In the next journey, Swift begins to satirize western culture as a whole. After leaving the island of Lilliput, Gulliver finds himself in a new country called Brobdingnag. Here, the roles are reversed, with the natives being over 60 feet tall, and Gulliver only a few inches tall. The giants are grotesque, but their politics and culture far surpasses that of England. They are peaceful and do not desire violence, unlike the people of Europe who are cruel and ambitious for war. The main use of satire in the second voyage comes when Gulliver tries to explain to the king of this island the culture, history and government of Europe. He attempts to make it sound as impressive as possible, but the king only sees the corruption in European society, proclaiming, "I cannot but conclude the Bulk of your Natives to be the most pernicious Race of little odious Vermin that Nature ever suffered to crawl upon the Surface of the Earth." This statement is one of the most well-known in the art of satire. Through the tongue of the king, Swift expresses his feelings towards humanity.

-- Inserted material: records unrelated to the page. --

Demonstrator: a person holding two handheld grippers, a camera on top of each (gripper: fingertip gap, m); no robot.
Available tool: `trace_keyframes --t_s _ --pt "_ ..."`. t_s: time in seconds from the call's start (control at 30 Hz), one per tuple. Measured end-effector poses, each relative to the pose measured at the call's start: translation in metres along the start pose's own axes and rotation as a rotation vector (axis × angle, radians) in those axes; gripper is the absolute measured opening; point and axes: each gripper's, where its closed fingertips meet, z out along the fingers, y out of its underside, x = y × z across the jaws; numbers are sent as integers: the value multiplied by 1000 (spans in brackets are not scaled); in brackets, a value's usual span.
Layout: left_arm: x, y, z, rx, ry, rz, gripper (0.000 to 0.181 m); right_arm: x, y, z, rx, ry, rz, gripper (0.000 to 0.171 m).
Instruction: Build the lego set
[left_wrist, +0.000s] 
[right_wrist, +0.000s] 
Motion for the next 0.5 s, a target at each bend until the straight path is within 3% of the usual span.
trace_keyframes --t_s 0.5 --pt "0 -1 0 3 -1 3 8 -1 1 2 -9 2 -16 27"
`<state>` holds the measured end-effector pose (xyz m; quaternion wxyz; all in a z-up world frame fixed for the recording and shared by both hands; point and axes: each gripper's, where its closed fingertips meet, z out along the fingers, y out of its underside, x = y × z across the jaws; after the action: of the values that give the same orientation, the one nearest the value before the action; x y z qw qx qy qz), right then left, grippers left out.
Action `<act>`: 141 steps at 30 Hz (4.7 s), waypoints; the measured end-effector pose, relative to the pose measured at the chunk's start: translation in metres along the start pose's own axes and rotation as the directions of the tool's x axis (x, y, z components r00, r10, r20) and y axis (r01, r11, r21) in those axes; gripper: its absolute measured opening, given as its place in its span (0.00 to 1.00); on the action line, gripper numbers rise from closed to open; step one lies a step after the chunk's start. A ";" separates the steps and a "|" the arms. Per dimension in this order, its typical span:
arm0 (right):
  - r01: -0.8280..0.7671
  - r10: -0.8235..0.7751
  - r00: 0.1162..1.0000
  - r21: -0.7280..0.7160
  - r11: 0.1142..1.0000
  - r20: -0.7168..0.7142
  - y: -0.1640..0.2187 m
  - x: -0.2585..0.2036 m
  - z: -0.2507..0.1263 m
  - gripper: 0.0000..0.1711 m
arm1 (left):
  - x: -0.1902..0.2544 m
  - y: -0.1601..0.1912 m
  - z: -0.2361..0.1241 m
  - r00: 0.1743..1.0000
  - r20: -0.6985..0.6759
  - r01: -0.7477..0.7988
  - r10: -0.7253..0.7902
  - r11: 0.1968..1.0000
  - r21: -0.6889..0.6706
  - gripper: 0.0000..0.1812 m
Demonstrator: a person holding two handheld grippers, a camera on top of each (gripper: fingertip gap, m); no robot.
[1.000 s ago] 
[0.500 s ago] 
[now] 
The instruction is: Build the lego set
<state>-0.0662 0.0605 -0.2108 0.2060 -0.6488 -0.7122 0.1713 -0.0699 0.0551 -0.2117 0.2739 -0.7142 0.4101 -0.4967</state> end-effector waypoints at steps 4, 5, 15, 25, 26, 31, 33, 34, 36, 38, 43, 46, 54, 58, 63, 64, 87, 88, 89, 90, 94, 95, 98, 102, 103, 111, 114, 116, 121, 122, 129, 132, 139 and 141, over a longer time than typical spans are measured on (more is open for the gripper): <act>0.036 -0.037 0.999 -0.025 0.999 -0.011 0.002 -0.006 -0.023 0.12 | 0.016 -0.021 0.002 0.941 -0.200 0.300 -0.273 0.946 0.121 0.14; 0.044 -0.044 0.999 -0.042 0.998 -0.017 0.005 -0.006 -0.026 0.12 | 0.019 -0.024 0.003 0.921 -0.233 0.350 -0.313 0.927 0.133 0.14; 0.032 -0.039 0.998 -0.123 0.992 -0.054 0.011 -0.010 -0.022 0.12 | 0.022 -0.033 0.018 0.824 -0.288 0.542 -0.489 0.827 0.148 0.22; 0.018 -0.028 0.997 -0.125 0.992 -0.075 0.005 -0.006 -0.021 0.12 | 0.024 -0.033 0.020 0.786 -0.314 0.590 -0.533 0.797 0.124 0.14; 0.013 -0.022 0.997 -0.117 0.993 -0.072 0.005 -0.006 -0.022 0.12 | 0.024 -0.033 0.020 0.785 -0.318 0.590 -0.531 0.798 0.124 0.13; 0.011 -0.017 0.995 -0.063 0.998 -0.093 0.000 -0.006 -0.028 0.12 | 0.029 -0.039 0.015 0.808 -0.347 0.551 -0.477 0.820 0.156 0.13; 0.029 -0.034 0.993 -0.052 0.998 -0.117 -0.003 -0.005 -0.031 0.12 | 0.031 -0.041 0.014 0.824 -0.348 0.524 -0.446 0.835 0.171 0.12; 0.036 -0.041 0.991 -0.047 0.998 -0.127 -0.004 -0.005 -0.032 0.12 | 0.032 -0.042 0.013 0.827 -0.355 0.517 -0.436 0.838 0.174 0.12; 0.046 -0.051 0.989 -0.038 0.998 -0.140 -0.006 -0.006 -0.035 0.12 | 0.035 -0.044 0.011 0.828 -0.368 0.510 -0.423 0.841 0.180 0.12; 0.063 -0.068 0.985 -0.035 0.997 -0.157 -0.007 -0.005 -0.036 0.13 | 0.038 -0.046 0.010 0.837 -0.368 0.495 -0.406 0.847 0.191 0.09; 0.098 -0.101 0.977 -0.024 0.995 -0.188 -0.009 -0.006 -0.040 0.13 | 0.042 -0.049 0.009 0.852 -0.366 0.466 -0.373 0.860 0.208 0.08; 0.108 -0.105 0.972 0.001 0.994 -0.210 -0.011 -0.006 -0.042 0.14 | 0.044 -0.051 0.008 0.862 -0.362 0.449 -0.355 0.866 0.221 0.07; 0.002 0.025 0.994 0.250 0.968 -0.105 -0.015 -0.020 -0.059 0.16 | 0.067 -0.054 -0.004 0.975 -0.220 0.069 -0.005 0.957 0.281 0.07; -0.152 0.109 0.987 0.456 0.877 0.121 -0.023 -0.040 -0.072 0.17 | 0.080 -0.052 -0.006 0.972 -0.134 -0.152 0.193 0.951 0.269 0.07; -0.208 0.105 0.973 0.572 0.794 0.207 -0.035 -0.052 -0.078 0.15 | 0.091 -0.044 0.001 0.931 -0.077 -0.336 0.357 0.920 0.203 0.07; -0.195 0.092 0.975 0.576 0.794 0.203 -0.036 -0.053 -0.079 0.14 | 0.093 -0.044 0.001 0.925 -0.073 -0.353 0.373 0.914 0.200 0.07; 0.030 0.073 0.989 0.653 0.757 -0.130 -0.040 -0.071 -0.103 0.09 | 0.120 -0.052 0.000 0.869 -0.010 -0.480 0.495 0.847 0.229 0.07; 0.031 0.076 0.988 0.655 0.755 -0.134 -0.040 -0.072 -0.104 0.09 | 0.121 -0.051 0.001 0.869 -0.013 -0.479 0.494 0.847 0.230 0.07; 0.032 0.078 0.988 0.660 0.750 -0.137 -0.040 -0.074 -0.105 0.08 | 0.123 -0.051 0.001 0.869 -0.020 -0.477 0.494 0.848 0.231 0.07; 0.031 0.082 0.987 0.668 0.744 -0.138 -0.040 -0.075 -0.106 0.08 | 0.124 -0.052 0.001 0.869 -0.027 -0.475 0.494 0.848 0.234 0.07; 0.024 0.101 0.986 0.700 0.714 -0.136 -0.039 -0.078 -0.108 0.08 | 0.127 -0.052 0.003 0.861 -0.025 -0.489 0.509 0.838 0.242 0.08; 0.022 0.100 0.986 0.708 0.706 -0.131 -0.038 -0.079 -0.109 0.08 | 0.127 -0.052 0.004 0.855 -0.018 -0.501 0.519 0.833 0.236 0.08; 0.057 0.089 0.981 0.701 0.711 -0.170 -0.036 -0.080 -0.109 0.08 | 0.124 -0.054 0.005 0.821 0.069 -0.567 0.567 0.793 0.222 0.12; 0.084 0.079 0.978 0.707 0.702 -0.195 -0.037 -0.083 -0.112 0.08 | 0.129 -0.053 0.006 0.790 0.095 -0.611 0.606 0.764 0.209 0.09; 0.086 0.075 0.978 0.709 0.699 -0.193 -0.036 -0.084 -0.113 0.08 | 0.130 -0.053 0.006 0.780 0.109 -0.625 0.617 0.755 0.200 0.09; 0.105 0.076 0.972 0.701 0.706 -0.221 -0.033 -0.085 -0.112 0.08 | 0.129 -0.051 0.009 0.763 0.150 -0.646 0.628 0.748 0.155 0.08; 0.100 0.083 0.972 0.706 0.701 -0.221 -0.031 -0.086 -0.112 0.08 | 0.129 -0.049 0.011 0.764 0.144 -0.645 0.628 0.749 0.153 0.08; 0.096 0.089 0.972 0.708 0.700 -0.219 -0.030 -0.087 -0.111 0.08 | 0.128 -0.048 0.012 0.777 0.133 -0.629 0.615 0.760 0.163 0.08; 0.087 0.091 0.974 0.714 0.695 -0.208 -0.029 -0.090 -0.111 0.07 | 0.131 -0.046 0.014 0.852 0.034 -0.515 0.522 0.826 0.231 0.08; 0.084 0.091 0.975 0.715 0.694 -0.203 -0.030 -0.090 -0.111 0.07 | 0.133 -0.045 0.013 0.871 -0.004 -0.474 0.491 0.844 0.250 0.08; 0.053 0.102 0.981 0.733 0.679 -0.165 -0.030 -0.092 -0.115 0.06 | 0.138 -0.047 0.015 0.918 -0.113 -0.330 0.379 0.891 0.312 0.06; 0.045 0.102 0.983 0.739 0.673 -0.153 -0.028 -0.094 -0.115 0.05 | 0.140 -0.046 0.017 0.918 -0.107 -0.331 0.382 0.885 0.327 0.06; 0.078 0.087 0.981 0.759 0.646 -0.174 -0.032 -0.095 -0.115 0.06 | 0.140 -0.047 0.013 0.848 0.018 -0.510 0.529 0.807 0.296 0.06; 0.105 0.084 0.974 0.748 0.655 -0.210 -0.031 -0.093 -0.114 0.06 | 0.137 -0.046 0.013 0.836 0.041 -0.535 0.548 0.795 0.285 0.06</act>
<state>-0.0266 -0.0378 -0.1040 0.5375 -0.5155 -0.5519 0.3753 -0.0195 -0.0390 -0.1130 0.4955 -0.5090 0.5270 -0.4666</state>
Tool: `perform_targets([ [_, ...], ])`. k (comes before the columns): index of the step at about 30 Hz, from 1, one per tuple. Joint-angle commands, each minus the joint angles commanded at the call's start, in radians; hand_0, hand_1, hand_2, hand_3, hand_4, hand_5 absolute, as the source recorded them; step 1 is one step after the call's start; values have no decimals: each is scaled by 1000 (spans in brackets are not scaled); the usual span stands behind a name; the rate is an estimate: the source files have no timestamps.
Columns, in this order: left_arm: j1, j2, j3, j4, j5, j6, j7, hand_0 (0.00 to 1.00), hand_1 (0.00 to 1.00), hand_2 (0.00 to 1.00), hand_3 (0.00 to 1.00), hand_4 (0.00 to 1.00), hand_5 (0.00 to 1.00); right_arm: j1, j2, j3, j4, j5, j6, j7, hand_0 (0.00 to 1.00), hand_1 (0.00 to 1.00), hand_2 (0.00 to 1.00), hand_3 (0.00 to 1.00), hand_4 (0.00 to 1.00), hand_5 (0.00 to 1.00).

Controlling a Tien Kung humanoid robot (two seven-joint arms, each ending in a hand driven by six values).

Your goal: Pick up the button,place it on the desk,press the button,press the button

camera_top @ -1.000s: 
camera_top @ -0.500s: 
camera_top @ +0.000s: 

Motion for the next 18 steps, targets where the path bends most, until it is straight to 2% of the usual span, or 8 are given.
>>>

Throughout the course of the third journey, Gulliver finds himself in four different locations. Swift is satirizing the knowledge of humanity through these travels. The first place Gulliver visited was a floating island. On this island, the people were visionaries, but they were absentminded and had no concept of reality. At his next stop, Gulliver meets a group of people who have their own ideas to improve their country, but they are also without a real basis. Yet, the people of this land follow these ideas, even though they are clearly ludicrous. The next land he visits is home to magicians who can temporarily bring the dead to life. Here, Gulliver speaks with famous figures in history and uncovers that a lot of the history he has read is not accurate because of the bias of historians. The final country he visits is home to immortal men. Gulliver begins to imagine how amazing it would be to live for eternity, but he is informed that while the people are immortal, they do not have everlasting youth and they are miserable. Throughout this venture, Swift uses satire to mock the knowledge of man.

Swift’s disgust of humanity is shown clearly through the satire used in the final journey. This time, Gulliver ends up in a land inhabited by talking horses called Houyhnhnms. These horses are seemingly perfect and rational. Also on the island are savage humanoid beasts called Yahoos. The yahoos are disgusting and unintelligible. Gulliver much prefers the company of the horses over the yahoos, even though he is obviously biologically related to the latter. The horses are so idealistic that Gulliver becomes ashamed of humanity, and wishes to stay with the houyhnhnms for the remainder of his life. They eventually force him off the island and Gulliver returns to his native land. He is now terrified of other humans, including his own family, and spends many days talking to regular horses. Swift’s repulsion of humanity reaches its breaking point here, revealed through the satire demonstrated during this final journey.

Jonathan Swift is widely thought to be misanthropic, or, to be a hater of humanity. To this day it is unknown if he truly felt animosity towards humanity as a whole, but it definitely seemed like it through his use of satire in many of his stories. In his novel ‘Gulliver’s Travels’, Swift painted man as a disgusting creature with corrupt ideas in politics and an irrational thought process. Although it has been met with much disdain and criticism, Swift’s book will forever remain one of the most excellent examples of satire in all of literature.